Tuesday, July 22, 2008

The End of White Flight

Not really a Chicago angle to this although there is a chart to consider which looks at percentage change in the white share of the population. If you go to this Wall Street Journal article you would see graphs for other cities such as San Francisco, Atlanta, and Washington, DC. Those cities are the focus of that article:
Demographic readjustments can take decades to play out. But if current trends continue, Washington and Atlanta (both with black majorities) will in the next decade see African-Americans fall below 50% for the first time in about a half-century.

Meantime, in San Francisco, African-American deaths now outnumber births. Once a "natural decrease" such as this begins, it's tough for the population to bounce back, since there are fewer residents left to produce the next generation. "The cycle tends to be self-perpetuating," says Kenneth M. Johnson, senior demographer at the Carsey Institute at the University of New Hampshire.

There are myriad factors driving the change.
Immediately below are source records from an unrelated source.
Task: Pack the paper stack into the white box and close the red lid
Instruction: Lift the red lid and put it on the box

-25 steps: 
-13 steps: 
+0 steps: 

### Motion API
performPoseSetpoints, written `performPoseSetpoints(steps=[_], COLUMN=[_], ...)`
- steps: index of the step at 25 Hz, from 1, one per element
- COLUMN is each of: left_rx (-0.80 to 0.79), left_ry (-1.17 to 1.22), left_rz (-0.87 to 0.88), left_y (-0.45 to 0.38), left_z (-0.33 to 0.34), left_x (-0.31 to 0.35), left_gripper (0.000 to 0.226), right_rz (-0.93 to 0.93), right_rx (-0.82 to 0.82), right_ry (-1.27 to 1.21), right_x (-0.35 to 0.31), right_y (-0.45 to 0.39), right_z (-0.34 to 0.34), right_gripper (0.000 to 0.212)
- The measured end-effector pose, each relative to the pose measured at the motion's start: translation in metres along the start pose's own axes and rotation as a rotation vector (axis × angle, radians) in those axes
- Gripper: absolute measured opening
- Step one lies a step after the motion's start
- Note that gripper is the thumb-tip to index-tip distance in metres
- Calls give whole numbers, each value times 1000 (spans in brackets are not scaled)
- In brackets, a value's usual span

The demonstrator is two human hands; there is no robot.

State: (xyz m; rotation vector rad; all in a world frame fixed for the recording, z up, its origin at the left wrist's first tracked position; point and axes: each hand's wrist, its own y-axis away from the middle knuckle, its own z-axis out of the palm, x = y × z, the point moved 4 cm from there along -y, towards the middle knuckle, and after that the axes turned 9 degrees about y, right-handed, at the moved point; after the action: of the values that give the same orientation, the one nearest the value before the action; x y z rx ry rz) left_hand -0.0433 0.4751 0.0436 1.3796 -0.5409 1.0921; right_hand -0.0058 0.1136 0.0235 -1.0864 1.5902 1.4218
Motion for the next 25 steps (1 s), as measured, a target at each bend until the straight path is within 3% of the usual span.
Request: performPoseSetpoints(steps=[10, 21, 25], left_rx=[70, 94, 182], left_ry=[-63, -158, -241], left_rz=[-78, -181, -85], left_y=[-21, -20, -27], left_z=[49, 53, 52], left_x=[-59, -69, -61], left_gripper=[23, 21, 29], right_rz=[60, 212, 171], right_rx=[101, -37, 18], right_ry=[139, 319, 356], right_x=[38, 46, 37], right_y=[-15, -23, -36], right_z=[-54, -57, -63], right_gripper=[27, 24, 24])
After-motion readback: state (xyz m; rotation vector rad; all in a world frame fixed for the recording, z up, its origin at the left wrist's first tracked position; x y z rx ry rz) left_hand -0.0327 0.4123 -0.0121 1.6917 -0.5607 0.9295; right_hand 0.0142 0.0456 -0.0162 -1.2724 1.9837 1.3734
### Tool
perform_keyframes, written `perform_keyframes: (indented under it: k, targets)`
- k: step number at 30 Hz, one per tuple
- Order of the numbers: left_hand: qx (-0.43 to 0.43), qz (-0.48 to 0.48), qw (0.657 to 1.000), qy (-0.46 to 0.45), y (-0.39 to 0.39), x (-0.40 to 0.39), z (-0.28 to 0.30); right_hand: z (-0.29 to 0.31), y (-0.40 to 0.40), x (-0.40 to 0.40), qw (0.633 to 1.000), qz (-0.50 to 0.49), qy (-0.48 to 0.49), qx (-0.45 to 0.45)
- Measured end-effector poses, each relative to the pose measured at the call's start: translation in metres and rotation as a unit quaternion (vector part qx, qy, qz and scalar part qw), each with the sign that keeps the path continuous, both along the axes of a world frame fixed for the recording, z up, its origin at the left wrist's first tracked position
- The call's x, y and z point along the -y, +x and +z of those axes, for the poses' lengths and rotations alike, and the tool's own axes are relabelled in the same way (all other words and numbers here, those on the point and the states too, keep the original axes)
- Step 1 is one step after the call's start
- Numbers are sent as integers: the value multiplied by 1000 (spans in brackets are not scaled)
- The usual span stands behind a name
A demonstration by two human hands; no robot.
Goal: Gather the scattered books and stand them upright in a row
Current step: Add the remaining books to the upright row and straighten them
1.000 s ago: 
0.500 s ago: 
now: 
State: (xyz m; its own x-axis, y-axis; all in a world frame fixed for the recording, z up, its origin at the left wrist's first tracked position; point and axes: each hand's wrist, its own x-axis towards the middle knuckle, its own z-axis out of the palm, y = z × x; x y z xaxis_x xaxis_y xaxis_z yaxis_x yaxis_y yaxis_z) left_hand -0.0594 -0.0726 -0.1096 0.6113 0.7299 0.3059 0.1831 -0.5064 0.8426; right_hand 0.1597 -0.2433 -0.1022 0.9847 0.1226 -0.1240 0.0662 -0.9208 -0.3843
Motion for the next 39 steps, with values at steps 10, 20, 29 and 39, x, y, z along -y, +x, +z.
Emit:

In recent years, minority middle-class families, particularly African-Americans, have been moving to the suburbs in greater numbers. At the same time, Hispanic immigrants (who poured into cities from the 1970s through the 1990s) are now increasingly bypassing cities for suburbs and rural areas, seeking jobs on farms and in meat-packing plants.

Cities have spent a decade tidying up parks and converting decaying factories into retail and living space. That has attracted young professionals and empty-nesters, many of them white.
It's a very interesting read if you're interested. At the moment this might be a problem in Chicago in or around the loop. You know this quote raises my eyebrows. I wonder if it raises a few with you...
"The city is experiencing growth, yet we're losing African-American families disproportionately," Mr.(San Francisco Mayor Gavin) Newsom says. When that happens, "we lose part of our soul."